Several different measures have been taken to combat the effects of the fires. In wine country, Sevenau says that “most of these big wildfires were sparked by winds, by power lines.”
“In California, almost all of our power lines are above ground,” he explains. “And so trees are hitting and you get a spark from the wires and that’s where a lot of these fires over the last several years have started. And so what they’ve started doing is just burying all the power lines in order to get them out of the sky and into the ground. But that takes time and money.”
In Maui, the county has used different tactics to see that wildfire doesn’t strike again: “Since the fires, the electric companies have taken extreme precaution where even if the wind barely blows now, they’ll turn the power off in certain areas of Maui. So there’s a lot more power outages now that are intentional if there’s a storm predicted to come, just to be proactive on it now,” according to Dimin.
Updating infrastructure and building techniques to reflect the devastation requires crucial time, as explained by Dimin:
“Eventually as they rebuild Lahaina, they will be putting underground utilities, but a lot of the construction here from the 70s, 80s had overhead utilities. So those are definitely prominent across the island still, but your newer construction, those are all underground. I think burying lines would definitely be a great solution. It’s costly and will just take time because you’re basically upgrading the entire electric grid across the island.”

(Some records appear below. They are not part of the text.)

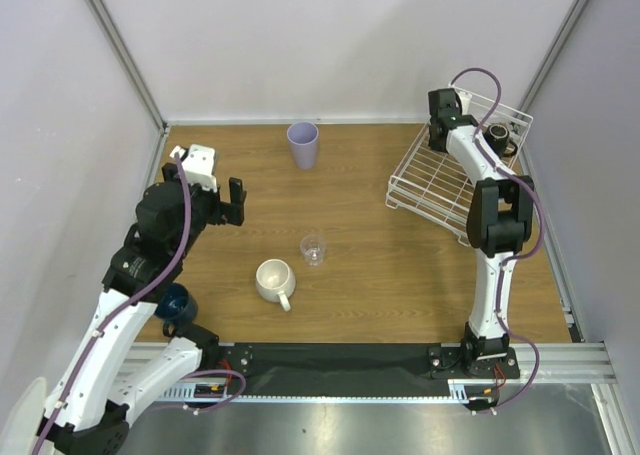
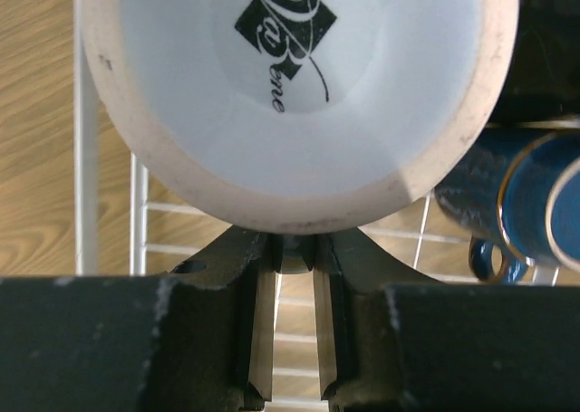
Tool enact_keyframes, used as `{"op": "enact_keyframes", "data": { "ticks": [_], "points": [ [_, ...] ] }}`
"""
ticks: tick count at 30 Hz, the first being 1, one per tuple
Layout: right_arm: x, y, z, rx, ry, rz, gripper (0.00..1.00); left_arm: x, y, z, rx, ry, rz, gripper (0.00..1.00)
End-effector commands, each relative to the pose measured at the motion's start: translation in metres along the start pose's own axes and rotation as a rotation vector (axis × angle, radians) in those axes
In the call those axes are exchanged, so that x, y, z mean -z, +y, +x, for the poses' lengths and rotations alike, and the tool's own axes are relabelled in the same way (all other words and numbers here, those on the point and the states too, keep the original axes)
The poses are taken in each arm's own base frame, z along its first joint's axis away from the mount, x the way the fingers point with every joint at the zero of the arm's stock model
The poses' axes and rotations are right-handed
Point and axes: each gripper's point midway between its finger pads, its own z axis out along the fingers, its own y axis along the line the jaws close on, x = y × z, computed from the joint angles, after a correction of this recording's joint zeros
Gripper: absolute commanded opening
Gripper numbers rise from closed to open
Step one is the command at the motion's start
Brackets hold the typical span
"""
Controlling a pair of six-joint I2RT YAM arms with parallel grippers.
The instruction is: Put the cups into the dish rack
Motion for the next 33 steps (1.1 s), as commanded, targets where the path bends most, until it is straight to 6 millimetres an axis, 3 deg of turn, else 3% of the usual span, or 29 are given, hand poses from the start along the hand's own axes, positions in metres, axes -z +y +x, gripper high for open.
{"op": "enact_keyframes", "data": {
  "ticks": [1,11,12,20,21,24,25,28,33],
  "points": [
    [0.002,-0.006,-0.067,-0.07,-0.19,0.029,0.0,0.002,0.009,0.0,-0.009,0.017,-0.041,1.0],
    [-0.049,-0.006,-0.056,-0.092,-0.16,0.053,0.0,0.006,0.013,0.006,0.026,0.072,-0.063,1.0],
    [-0.05,-0.004,-0.062,-0.1,-0.173,0.047,0.0,0.006,0.013,0.008,0.047,0.083,-0.068,1.0],
    [-0.069,-0.003,-0.049,-0.112,-0.154,0.068,0.0,0.013,0.018,0.004,0.076,0.123,-0.101,1.0],
    [-0.07,-0.003,-0.048,-0.106,-0.152,0.077,0.02,0.014,0.018,0.004,0.081,0.124,-0.103,1.0],
    [-0.071,-0.003,-0.042,-0.092,-0.135,0.081,0.22,0.015,0.017,0.005,0.111,0.126,-0.105,1.0],
    [-0.071,-0.002,-0.041,-0.089,-0.131,0.076,0.33,0.016,0.018,0.005,0.114,0.13,-0.109,0.99],
    [-0.066,-0.001,-0.039,-0.075,-0.119,0.073,0.5,0.016,0.019,0.006,0.133,0.141,-0.123,1.0],
    [-0.052,-0.001,-0.036,-0.089,-0.082,0.052,0.68,0.012,0.019,0.007,0.195,0.188,-0.153,1.0]
  ]
}}
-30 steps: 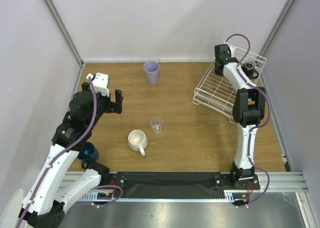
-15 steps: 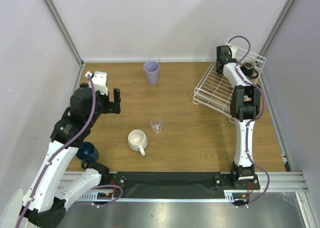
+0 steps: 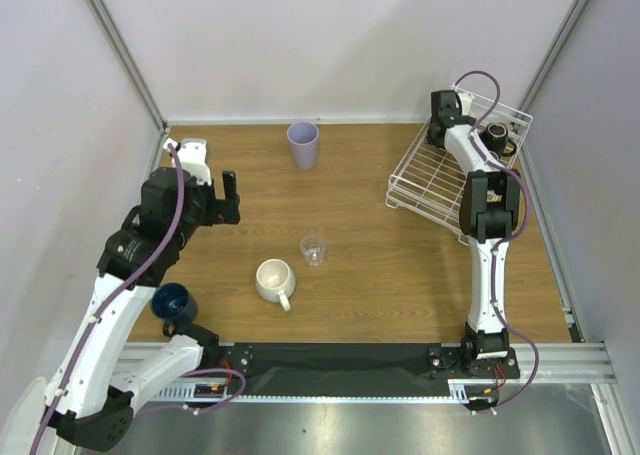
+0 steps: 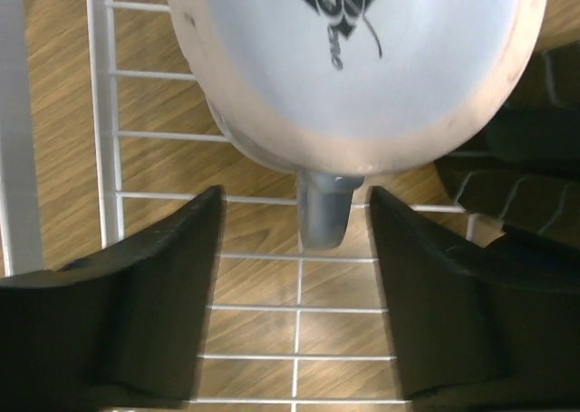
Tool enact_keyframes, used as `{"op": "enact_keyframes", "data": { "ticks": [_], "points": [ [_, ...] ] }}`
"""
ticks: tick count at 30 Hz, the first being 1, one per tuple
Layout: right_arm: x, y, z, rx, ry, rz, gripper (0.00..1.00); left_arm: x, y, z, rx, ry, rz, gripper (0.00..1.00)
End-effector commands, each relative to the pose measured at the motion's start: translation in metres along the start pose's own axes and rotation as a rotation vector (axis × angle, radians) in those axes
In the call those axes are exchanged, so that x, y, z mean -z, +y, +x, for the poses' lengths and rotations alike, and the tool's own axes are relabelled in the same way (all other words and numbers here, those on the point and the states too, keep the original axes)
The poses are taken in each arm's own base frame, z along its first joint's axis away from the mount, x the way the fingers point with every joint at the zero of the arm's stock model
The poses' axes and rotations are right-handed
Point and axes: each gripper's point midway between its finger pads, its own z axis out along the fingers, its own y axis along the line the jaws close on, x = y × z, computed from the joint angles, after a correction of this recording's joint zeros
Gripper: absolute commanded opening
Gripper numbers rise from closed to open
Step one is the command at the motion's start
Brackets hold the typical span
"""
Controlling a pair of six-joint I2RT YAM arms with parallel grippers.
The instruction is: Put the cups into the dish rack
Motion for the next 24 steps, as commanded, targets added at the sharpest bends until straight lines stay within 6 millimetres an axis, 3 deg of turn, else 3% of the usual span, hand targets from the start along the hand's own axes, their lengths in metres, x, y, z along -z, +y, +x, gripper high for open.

What’s the long-term outlook for selling homes in areas affected by wildfire? The answer to the question appears to be multifaceted, with much of the relief efforts depending on recovery over a longer timespan and the addition of resources devoted to such recoveries.
The new insurance landscape will be a barrier for some buyers as well. These dynamics will make a difference moving forward in various real estate markets.
“It’s impossible to get a shake roof insured. So these are the types of more stringent rules that are happening that one way or another it’s coming out of a homeowner’s pocket,” said Dimin.